### Work instruction
In full and unaltered, output the records below.

____ Listed entries

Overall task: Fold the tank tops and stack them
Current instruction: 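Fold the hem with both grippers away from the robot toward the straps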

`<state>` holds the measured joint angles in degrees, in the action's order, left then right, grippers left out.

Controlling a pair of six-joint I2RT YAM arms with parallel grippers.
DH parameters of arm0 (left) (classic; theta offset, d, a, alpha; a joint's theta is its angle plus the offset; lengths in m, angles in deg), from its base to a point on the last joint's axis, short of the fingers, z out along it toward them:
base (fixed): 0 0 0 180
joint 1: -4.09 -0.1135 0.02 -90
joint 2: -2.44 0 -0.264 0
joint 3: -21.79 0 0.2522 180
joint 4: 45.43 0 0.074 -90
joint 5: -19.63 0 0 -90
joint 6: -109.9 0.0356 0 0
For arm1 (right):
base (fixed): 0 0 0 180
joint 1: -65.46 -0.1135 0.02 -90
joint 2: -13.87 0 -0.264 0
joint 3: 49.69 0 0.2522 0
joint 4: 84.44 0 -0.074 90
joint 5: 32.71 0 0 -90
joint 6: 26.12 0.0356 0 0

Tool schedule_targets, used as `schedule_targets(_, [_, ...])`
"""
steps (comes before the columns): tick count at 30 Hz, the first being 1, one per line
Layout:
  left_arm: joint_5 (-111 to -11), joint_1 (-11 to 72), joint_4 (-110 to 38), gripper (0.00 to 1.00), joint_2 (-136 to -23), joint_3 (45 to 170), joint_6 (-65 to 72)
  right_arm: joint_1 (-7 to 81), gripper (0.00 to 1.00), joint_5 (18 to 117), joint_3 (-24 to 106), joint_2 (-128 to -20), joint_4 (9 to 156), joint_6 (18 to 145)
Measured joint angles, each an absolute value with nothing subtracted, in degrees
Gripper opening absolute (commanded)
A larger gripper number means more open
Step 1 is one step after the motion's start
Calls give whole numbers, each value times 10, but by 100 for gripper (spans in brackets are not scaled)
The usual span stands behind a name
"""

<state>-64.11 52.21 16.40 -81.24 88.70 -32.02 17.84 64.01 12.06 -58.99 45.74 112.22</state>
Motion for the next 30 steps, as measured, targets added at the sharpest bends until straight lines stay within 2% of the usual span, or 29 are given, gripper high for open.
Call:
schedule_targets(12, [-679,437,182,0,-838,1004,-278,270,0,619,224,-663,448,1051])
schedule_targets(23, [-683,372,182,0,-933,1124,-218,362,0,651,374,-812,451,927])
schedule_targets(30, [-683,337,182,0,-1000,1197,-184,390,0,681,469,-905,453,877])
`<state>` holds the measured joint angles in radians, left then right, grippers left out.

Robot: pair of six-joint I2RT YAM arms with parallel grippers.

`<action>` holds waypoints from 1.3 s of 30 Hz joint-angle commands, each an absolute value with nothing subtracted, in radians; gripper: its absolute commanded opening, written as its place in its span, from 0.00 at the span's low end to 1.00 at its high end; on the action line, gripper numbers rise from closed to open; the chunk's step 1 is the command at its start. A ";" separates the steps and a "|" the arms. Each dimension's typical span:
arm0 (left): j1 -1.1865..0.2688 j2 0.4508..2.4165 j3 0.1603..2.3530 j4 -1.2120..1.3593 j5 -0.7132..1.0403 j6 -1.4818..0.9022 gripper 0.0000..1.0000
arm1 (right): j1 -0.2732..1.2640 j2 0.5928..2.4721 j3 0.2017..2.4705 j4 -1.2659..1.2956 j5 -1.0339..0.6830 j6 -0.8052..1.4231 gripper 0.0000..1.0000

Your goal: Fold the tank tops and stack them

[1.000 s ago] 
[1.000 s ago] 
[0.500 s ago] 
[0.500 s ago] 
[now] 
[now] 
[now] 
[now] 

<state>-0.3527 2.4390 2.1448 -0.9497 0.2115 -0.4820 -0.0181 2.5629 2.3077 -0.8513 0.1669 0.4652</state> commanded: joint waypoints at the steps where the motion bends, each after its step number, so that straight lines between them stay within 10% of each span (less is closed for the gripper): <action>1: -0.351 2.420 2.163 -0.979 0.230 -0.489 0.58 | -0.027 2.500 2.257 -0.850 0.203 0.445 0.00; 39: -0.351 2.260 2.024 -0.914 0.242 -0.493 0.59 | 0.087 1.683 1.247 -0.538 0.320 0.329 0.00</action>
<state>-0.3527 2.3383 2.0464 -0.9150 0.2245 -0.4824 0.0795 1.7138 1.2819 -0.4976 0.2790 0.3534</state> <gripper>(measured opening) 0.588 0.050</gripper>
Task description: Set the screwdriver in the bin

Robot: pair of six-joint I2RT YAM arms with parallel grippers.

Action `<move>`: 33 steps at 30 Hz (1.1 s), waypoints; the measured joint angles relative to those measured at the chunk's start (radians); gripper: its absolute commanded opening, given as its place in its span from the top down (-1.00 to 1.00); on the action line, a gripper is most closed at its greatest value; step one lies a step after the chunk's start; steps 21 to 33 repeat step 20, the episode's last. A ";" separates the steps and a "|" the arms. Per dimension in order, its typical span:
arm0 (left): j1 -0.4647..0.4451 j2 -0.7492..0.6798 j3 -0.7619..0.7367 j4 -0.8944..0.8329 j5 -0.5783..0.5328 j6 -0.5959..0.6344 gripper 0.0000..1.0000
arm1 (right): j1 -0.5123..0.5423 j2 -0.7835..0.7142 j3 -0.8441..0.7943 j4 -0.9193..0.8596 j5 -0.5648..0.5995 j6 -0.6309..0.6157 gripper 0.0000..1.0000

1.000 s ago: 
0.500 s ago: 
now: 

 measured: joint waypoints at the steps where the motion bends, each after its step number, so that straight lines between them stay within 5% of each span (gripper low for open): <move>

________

### Exercise answer
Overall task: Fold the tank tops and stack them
Current instruction: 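Fold the hem with both grippers away from the robot toward the straps
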
`<state>` holds the measured joint angles in degrees, in the action's order, left then right, grippers left out.

Controlling a pair of six-joint I2RT YAM arms with parallel grippers.
DH parameters of arm0 (left) (classic; theta offset, d, a, alpha; a joint's theta is its angle plus the offset; lengths in m, angles in deg), from its base to a point on the last joint's axis, short of the fingers, z out along it toward them:
base (fixed): 0 0 0 180
joint 1: -4.09 -0.1135 0.02 -90
joint 2: -2.44 0 -0.264 0
joint 3: -21.79 0 0.2522 180
joint 4: 45.43 0 0.074 -90
joint 5: -19.63 0 0 -90
joint 6: -109.9 0.0356 0 0
For arm1 (right):
base (fixed): 0 0 0 180
joint 1: -65.46 -0.1135 0.02 -90
joint 2: -13.87 0 -0.264 0
joint 3: 49.69 0 0.2522 0
joint 4: 84.44 0 -0.074 90
joint 5: 32.71 0 0 -90
joint 6: 26.12 0.0356 0 0

Tool schedule_targets, used as `schedule_targets(_, [_, ...])`
"""
steps (comes before the columns): tick count at 30 Hz, the first being 1, one per line
Layout:
  left_arm: joint_5 (-111 to -11), joint_1 (-11 to 72), joint_4 (-110 to 38), gripper (0.00 to 1.00), joint_2 (-136 to -23), joint_3 (45 to 170), joint_6 (-65 to 72)
  right_arm: joint_1 (-7 to 81), gripper (0.00 to 1.00), joint_5 (18 to 117), joint_3 (-24 to 106), joint_2 (-128 to -20), joint_4 (9 to 156), joint_6 (18 to 145)
Measured joint angles, each an absolute value with nothing subtracted, in degrees
Gripper opening absolute (commanded)
A larger gripper number means more open
Step 1 is one step after the motion's start
Calls give whole numbers, each value times 10, but by 100 for gripper (spans in brackets are not scaled)
The usual span stands behind a name
"""

<state>-64.11 52.21 16.40 -81.24 88.70 -32.02 17.84 64.01 12.06 -58.99 45.74 112.22</state>
Motion for the next 30 steps, as measured, targets added at the sharpest bends until straight lines stay within 2% of the usual span, or 29 are given, gripper high for open.
Call:
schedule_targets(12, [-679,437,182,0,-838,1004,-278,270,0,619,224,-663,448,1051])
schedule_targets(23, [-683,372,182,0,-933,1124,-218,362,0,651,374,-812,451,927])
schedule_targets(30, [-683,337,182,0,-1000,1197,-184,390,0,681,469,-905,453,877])
`<state>` holds the measured joint angles in radians, left then right, grippers left out.

Robot: pair of six-joint I2RT YAM arms with parallel grippers.

`<action>` holds waypoints from 1.3 s of 30 Hz joint-angle commands, each an absolute value with nothing subtracted, in radians; gripper: its absolute commanded opening, written as its place in its span, from 0.00 at the span's low end to 1.00 at its high end; on the action line, gripper numbers rise from closed to open; the chunk's step 1 is the command at its start. A ";" separates the steps and a "|" the arms. Each dimension's typical span:
arm0 (left): j1 -1.1865..0.2688 j2 0.4508..2.4165 j3 0.1603..2.3530 j4 -1.2120..1.3593 j5 -0.7132..1.0403 j6 -1.4818..0.9022 gripper 0.0000..1.0000
arm1 (right): j1 -0.2732..1.2640 j2 0.5928..2.4721 j3 0.2017..2.4705 j4 -1.2659..1.2956 j5 -1.0339..0.6830 j6 -0.8052..1.4231 gripper 0.0000..1.0000

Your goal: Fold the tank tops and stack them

[1.000 s ago] 
[1.000 s ago] 
[0.500 s ago] 
[0.500 s ago] 
[now] 
[now] 
[now] 
[now] 

<state>-0.3527 2.4390 2.1448 -0.9497 0.2115 -0.4820 -0.0181 2.5629 2.3077 -0.8513 0.1669 0.4652</state> commanded: joint waypoints at the steps where the motion bends, each after its step number, so that straight lines between them stay within 10% of each span (less is closed for the gripper): <action>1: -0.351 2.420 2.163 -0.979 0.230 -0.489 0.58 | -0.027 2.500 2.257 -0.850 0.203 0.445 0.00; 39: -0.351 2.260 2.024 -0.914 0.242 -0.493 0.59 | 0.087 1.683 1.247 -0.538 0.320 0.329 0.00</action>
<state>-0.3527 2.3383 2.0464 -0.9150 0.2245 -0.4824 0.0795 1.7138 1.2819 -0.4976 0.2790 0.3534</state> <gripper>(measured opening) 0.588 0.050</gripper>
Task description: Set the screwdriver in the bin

Robot: pair of six-joint I2RT YAM arms with parallel grippers.

Action `<move>`: 33 steps at 30 Hz (1.1 s), waypoints; the measured joint angles relative to those measured at the chunk's start (radians); gripper: its absolute commanded opening, given as its place in its span from the top down (-1.00 to 1.00); on the action line, a gripper is most closed at its greatest value; step one lies a step after the chunk's start; steps 21 to 33 repeat step 20, the episode's last. A ";" separates the steps and a "|" the arms. Per dimension in order, its typical span:
arm0 (left): j1 -0.4647..0.4451 j2 -0.7492..0.6798 j3 -0.7619..0.7367 j4 -0.8944..0.8329 j5 -0.5783..0.5328 j6 -0.5959..0.6344 gripper 0.0000..1.0000
arm1 (right): j1 -0.5123..0.5423 j2 -0.7835..0.7142 j3 -0.8441..0.7943 j4 -0.9193..0.8596 j5 -0.5648..0.5995 j6 -0.6309..0.6157 gripper 0.0000..1.0000

1.000 s ago: 
0.500 s ago: 
now: 

 measured: joint waypoints at the steps where the motion bends, each after its step number, so that straight lines between them stay within 5% of each span (gripper low for open): <move>

Work on the answer is now done.